> Study material
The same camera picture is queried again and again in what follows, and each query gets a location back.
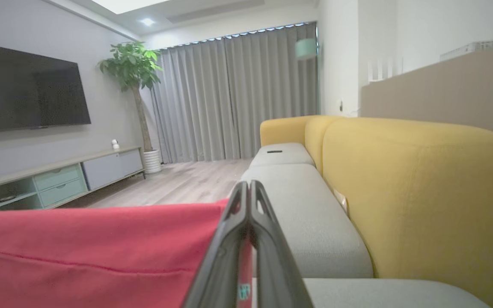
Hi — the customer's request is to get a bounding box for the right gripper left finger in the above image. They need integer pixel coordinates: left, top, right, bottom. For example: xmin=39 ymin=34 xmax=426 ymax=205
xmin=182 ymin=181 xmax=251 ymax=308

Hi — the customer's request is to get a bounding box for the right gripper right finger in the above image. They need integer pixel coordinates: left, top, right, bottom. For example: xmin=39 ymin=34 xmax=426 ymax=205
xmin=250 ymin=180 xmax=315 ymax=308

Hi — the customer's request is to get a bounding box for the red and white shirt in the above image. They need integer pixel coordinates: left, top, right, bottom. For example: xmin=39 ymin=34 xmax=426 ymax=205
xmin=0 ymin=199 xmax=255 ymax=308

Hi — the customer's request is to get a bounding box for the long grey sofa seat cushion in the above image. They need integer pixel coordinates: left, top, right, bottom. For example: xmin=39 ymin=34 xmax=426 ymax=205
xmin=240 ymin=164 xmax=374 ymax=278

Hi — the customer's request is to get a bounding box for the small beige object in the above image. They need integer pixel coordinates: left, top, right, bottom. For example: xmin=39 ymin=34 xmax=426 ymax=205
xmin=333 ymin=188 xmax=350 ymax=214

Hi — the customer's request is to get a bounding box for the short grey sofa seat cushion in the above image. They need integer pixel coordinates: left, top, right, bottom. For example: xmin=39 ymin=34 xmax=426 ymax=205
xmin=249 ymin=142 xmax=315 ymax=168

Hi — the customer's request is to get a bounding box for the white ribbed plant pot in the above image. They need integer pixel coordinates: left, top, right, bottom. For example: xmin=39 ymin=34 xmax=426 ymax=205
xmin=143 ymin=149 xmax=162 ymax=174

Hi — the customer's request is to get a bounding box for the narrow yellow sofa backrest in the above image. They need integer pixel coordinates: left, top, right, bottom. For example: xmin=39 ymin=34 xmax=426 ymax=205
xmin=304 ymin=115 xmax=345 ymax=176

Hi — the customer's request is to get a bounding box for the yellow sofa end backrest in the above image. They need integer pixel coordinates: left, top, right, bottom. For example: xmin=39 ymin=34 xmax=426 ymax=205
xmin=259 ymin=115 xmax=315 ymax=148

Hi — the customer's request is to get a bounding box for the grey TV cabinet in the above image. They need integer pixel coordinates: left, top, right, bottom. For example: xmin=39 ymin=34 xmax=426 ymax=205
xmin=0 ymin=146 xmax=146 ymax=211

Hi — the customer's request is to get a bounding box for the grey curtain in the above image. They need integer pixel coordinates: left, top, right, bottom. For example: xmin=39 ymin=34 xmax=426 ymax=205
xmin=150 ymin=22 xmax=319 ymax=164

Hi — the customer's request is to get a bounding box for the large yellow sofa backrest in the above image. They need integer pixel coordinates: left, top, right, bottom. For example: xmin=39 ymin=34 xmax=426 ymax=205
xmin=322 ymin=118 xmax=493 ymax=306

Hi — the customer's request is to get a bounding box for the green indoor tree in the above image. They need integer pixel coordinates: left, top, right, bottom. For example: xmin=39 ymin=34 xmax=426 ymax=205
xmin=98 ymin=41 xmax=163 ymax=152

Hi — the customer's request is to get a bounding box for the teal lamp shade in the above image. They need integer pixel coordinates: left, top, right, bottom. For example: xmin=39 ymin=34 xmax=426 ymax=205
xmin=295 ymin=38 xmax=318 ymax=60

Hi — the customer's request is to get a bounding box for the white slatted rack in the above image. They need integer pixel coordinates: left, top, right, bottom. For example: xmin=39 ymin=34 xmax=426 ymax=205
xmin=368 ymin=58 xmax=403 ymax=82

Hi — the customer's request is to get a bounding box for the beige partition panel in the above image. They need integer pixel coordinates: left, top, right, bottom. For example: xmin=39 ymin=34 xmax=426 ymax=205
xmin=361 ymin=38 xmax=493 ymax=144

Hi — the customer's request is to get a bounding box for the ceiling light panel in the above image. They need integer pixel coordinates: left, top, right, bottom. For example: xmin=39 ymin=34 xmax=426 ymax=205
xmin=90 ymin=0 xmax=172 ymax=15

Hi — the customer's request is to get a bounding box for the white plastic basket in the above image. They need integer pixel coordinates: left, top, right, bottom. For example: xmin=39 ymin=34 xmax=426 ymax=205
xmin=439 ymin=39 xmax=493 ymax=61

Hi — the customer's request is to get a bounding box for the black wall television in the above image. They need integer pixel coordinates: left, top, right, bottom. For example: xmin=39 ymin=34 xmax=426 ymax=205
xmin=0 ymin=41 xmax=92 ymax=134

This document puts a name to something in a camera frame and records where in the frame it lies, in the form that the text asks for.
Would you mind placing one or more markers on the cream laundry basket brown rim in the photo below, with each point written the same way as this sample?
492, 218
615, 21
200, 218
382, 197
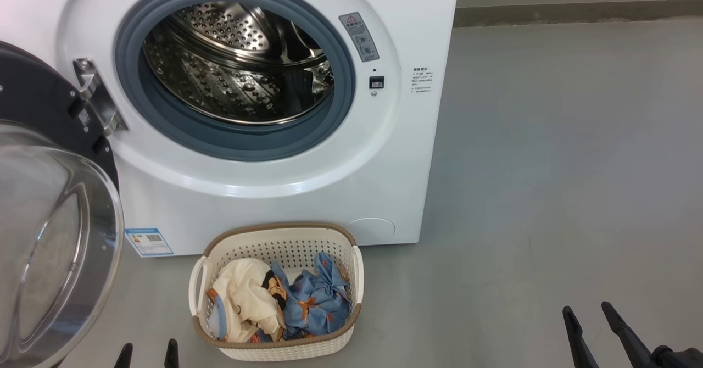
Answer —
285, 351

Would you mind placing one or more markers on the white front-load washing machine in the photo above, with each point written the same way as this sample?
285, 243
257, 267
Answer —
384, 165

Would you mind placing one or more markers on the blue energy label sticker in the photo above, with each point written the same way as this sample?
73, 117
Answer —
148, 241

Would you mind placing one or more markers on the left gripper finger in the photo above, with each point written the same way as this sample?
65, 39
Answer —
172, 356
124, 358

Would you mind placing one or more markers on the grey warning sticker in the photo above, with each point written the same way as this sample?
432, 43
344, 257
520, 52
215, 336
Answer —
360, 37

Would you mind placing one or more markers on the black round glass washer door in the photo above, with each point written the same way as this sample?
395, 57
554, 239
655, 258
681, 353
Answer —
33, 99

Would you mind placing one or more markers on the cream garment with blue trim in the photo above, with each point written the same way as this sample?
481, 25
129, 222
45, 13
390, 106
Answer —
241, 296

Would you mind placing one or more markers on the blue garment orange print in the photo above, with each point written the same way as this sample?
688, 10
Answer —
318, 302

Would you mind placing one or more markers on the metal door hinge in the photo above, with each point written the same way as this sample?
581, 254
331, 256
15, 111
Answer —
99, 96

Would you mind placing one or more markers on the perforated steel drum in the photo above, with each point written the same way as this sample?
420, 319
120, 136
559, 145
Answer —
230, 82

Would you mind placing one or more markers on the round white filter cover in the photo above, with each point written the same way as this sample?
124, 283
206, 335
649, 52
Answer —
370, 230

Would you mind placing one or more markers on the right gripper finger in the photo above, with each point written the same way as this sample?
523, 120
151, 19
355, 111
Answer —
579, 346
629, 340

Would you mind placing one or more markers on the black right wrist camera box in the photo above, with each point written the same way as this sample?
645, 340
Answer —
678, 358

> Task directions
Lines with the word "round": report how many there are in the entries, as a bare number.

> Response
2